Comme pour finir son panorama critique sur la société du spectacle, A face in the crowd nous montre un Lonesome spin doctor, consultant en communication politique, vers la fin du film. On constate à cette occasion que pour servir la critique (par ailleurs superficielle) du système, le film est descendu jusqu'au degré zéro de la vraisemblance psychologique. Quasi-anarchiste, réfractaire à la publicité au début du film, Lonesome finit le film comme un apôtre exalté de la manipulation des masses. Inversement, sa femme, journaliste trash sans scrupule au début du film, s'adoucit jusqu'à devenir une mère la morale effarouchée et tremblotante.

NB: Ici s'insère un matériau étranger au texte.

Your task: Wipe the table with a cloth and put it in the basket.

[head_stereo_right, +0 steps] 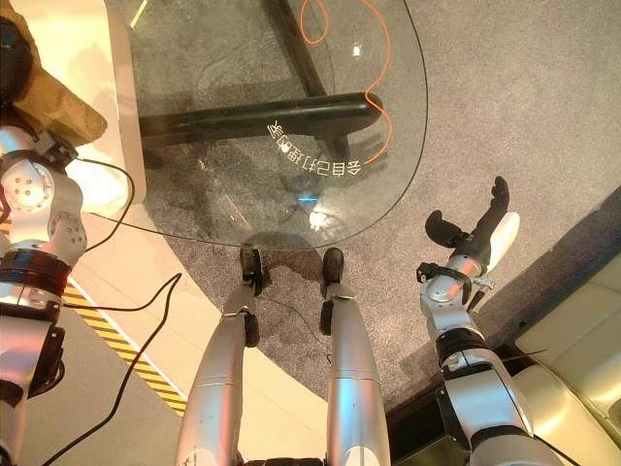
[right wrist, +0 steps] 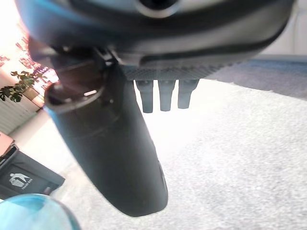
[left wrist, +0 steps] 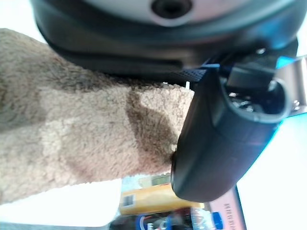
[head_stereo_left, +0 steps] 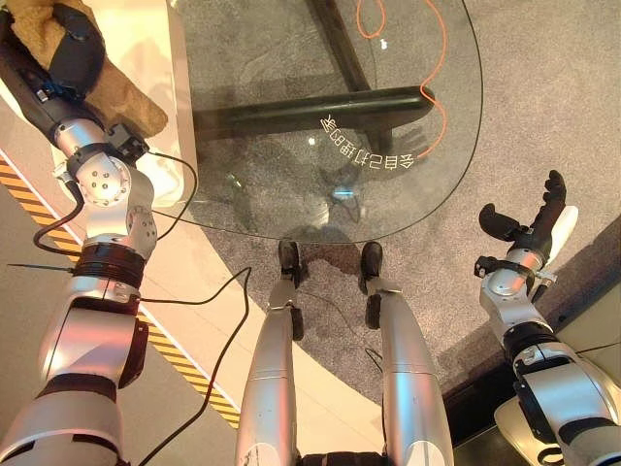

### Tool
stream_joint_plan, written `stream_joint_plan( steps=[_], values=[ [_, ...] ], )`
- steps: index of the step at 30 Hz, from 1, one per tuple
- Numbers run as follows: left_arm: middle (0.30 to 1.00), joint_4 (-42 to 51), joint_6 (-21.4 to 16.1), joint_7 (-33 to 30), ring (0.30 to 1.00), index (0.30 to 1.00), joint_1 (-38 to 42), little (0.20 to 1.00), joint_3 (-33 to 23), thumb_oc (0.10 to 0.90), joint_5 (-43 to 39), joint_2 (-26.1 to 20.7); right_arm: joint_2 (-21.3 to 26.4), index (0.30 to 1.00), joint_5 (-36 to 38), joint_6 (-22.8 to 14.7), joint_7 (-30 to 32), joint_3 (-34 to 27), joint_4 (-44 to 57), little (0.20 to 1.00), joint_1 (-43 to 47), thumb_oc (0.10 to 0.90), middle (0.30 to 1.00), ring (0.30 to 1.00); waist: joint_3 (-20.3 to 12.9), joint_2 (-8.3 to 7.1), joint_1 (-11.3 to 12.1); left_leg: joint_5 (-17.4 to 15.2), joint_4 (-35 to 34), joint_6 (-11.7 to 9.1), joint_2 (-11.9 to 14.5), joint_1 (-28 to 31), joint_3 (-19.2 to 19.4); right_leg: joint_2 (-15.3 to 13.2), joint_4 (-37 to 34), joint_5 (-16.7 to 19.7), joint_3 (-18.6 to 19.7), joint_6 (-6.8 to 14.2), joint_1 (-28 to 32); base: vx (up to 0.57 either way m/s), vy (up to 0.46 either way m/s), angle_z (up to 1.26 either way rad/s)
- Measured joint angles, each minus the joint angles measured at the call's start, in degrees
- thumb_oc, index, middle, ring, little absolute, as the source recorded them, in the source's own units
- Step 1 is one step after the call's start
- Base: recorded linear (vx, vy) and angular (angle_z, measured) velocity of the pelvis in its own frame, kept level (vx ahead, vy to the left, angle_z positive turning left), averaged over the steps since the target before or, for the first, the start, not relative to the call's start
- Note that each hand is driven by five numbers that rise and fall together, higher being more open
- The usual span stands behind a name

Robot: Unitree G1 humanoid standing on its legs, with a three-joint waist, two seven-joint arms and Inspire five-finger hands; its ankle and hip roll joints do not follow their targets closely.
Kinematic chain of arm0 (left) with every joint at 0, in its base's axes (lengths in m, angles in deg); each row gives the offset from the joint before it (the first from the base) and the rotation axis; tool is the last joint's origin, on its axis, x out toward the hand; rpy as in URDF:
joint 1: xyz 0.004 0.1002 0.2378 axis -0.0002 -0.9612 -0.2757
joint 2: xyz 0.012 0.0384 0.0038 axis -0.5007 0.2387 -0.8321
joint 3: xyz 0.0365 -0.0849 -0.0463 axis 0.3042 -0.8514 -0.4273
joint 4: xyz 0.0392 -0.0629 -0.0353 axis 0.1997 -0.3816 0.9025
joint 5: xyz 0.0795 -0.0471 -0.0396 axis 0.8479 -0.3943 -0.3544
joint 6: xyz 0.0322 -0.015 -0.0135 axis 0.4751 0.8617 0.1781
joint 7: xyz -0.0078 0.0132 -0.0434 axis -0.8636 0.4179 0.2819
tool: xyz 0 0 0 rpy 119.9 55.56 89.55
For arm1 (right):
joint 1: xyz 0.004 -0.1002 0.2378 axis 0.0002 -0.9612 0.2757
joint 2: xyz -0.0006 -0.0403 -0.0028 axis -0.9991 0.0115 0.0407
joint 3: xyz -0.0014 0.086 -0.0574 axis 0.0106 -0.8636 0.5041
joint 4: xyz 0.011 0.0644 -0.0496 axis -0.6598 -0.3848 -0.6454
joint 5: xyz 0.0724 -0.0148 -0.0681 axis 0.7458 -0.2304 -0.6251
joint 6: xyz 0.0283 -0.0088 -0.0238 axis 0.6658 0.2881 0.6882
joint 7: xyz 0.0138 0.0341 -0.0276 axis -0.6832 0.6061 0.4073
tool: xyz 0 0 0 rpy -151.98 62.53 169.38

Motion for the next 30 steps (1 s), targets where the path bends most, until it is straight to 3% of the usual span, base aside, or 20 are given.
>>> stream_joint_plan(
  steps=[6,19,30],
  values=[
    [0.300,-3.8,6.1,-1.4,0.300,0.300,1.5,0.200,2.3,0.100,0.9,-0.8,0.0,0.900,0.4,0.0,-1.5,0.1,-2.2,0.900,0.2,0.800,0.900,0.900,0.0,-0.01,-0.2,0.0,0.1,0.0,0.1,-0.1,0.0,0.1,0.0,0.0,0.0,0.0,0.0,0.00,0.000,0.00],
    [0.300,-11.1,15.5,-2.7,0.300,0.300,3.5,0.200,2.5,0.100,5.6,-1.6,0.0,0.900,0.5,0.0,-2.2,0.8,-2.7,0.900,0.3,0.800,0.900,0.900,0.0,-0.45,-1.4,0.1,0.2,-0.1,0.2,-0.9,-0.1,0.2,0.1,0.2,-0.1,-0.2,-0.9,0.00,0.000,0.00],
    [0.300,-11.3,16.8,-2.1,0.300,0.300,4.3,0.200,4.5,0.100,7.6,-1.6,0.0,0.900,0.5,0.0,-2.2,1.8,-2.6,0.900,1.7,0.800,0.900,0.900,0.0,-0.69,-1.5,0.1,0.2,-0.1,0.4,-1.4,-0.1,0.3,-0.1,0.2,-0.1,-0.2,-1.3,0.00,0.000,0.00]
  ],
)
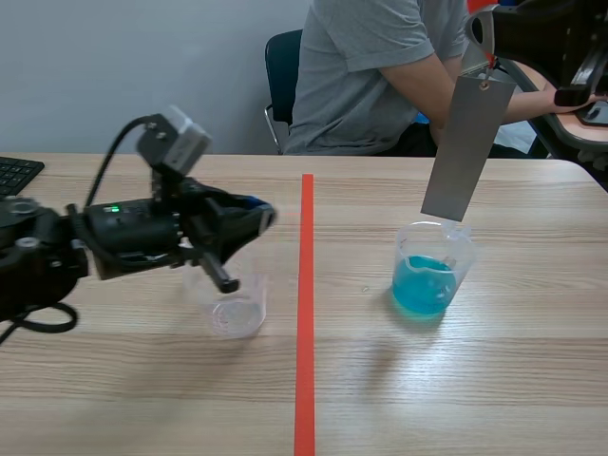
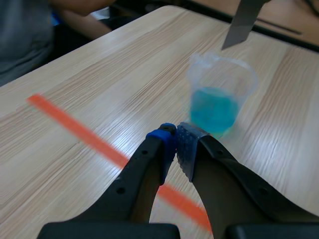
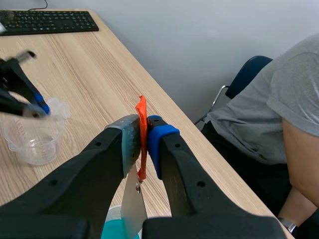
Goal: Do the redox reaction experiment.
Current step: 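Point at the plate with the left hand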
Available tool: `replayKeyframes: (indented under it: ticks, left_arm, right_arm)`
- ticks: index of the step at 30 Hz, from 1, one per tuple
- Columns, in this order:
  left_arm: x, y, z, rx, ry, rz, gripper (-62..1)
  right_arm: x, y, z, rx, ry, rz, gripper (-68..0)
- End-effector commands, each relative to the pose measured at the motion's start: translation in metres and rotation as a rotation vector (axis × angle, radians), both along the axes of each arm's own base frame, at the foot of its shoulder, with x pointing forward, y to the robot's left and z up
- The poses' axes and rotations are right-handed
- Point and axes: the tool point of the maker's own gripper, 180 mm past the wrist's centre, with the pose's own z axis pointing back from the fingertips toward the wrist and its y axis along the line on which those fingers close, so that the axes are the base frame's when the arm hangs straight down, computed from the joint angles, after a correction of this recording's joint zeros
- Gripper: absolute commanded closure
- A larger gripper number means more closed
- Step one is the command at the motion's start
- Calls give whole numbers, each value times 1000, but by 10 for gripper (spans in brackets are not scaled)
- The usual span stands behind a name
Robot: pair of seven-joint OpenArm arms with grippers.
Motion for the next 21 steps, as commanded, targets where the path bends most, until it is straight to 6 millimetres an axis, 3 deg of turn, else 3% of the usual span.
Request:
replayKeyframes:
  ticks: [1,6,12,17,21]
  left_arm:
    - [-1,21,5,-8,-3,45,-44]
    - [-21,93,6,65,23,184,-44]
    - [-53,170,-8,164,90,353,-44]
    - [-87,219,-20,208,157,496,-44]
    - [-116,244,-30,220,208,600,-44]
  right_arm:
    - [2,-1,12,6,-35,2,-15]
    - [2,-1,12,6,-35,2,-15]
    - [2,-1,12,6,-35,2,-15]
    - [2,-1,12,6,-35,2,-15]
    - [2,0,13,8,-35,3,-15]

Après deux heures et bien des scènes inutiles, on se retrouve avec un film qu'on regrette de n'avoir pas plus aimé, un film bancal, qui n'atteint véritablement aucune des ambitions qu'il s'était fixé. A voir tout de même.

(1) Voir à ce sujet le texte d'Ignacio Ramonet « Spots publicitaires » dans « Propagandes silencieuses » qui fait bien le tour du sujet
(2) « Un ouvrier sympathique » dans Les Mythologies de Barthes.